Millions are enraged at the public execution by police officer of Nahel M, a 17-year-old boy of North African origin, who was killed by police at a traffic stop in the Parisian suburb town of Nanterre on Tuesday, triggering the unrest and clashes between the state forces and French workers and youth.
The widespread unrest presents a dangerous situation for the ruling class who are fearful that the trade unions will call a general strike to remove the Macron regime if he refuses to quit.
Mounia, the mother of the killed teenager, whose unwarranted death has triggered the uprising, said on Thursday that her son’s death was racially motivated.
She said the 38-year-old police officer, who killed her son and has since been charged with voluntary homicide, ‘saw an Arab face’ and racism led him to avoid other ways of controlling her son, who was at the wheel of the car.
‘He didn’t need to kill my son. A bullet? So close to his chest? No, no,’ the single mother, a worker in the medical sector said, bursting into tears.
The officer ‘saw an Arab face, a little kid, and wanted to take his life’, she said.
She continued: ‘How long is this going to go on for? How many other children are going to go like this? How many mothers will find themselves like me?’
In fact, the movement of revolt against Macron and the brutal French capitalist state is growing rapidly.

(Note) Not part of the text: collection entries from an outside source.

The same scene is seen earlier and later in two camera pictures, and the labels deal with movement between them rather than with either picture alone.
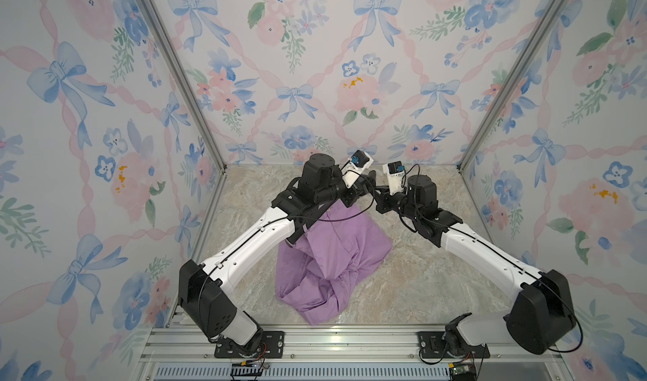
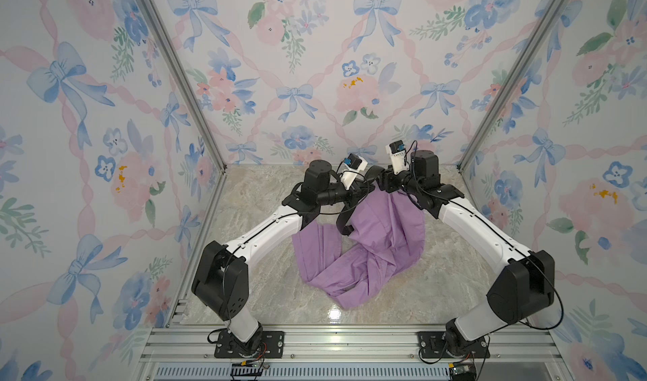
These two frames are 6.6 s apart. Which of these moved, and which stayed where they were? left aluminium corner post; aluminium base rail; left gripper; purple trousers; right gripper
Moved: purple trousers; right gripper
Stayed: left gripper; left aluminium corner post; aluminium base rail
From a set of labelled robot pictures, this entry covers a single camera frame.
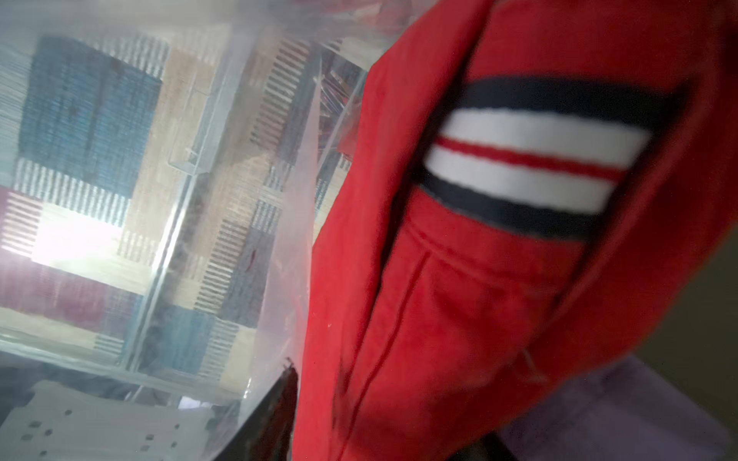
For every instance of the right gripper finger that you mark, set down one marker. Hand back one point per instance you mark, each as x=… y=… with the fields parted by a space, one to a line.
x=267 y=433

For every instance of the clear plastic vacuum bag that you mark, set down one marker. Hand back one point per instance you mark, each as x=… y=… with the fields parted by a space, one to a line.
x=165 y=169

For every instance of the red trousers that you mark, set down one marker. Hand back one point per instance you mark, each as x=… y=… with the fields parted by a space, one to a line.
x=533 y=183

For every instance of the lilac folded garment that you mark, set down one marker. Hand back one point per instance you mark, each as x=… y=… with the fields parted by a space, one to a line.
x=623 y=412

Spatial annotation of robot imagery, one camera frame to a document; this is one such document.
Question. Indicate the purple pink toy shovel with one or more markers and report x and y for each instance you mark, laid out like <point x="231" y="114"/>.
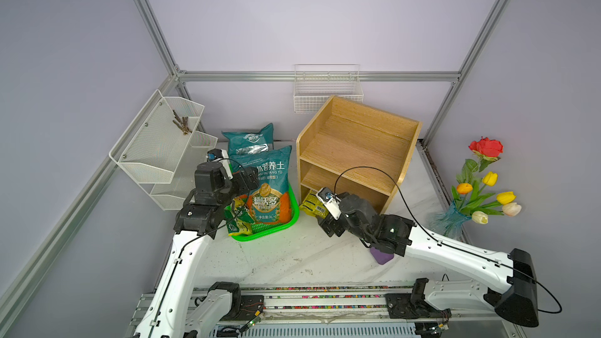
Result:
<point x="380" y="257"/>

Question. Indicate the metal base rail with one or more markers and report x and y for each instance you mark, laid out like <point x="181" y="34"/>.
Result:
<point x="359" y="311"/>

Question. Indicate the artificial flower bouquet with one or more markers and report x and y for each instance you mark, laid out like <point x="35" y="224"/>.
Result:
<point x="471" y="196"/>

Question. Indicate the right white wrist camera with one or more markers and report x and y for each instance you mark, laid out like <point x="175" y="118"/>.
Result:
<point x="329" y="200"/>

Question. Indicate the blue glass vase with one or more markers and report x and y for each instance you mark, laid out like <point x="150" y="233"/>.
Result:
<point x="449" y="223"/>

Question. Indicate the white wire wall basket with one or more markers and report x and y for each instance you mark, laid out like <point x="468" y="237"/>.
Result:
<point x="314" y="84"/>

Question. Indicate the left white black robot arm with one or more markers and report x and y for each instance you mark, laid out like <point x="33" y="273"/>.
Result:
<point x="196" y="225"/>

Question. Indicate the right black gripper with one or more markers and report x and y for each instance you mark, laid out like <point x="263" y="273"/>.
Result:
<point x="340" y="228"/>

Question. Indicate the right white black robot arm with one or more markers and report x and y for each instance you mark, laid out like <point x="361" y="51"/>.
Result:
<point x="503" y="282"/>

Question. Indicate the yellow green fertilizer packet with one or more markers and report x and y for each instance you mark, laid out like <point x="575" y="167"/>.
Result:
<point x="312" y="206"/>
<point x="238" y="218"/>

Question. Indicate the wooden two-tier shelf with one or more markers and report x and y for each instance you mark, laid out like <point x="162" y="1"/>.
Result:
<point x="351" y="147"/>

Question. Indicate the white mesh wall rack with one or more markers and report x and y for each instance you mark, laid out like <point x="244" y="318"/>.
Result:
<point x="157" y="156"/>

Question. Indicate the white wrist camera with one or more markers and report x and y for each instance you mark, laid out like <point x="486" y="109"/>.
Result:
<point x="329" y="200"/>
<point x="221" y="156"/>

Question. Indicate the teal orange soil bag back-facing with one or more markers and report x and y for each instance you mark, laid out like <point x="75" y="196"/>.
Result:
<point x="241" y="143"/>

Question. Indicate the green plastic basket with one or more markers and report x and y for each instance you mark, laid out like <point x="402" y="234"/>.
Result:
<point x="261" y="229"/>

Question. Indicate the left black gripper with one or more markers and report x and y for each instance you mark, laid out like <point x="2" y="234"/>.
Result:
<point x="253" y="177"/>

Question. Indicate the teal orange soil bag front-facing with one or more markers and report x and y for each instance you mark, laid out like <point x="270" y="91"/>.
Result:
<point x="269" y="203"/>

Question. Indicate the brown twigs bundle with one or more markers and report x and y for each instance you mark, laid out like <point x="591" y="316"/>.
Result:
<point x="181" y="123"/>

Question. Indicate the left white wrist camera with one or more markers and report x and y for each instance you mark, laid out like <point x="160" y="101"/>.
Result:
<point x="221" y="156"/>

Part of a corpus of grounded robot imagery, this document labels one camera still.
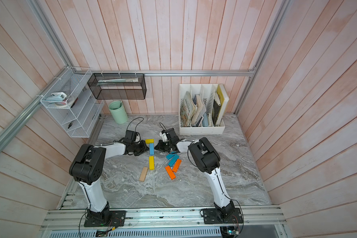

The masses of youth have taken to the streets in Marseille, Lyon, Pau, Toulouse, and Lille as well as parts of Paris.
At least 667 people were arrested across France overnight, Interior Minister Gerald Darmanin said on Twitter, as protesters clashed with police.
Transport Minister Clement Beaune told RMC radio that public transport in the Paris region would be severely disrupted on Friday and did not rule out an early closure of the entire network.
Twelve buses were set on fire and destroyed overnight in a depot in Aubervilliers, in the north of Paris.
In Nanterre, where the victim lived on Paris’s western outskirts, protesters torched cars, barricaded streets, and hurled projectiles at police following an earlier peaceful vigil led by Mounia that was held to pay tribute to the dead boy.
In the south, police fired tear gas grenades and Marseille’s tourist hot spot of Le Vieux Port was evacuated as youths clashed with police.
However, this not May and June 1968, when the movement was confined to France, the whole of Europe’s workers are supporting the French workers and are talking more and more about following the French revolutionary example.
The time is fast approaching when the workers of Europe will rise together to smash decrepit European capitalism and carry out the European socialist revolution!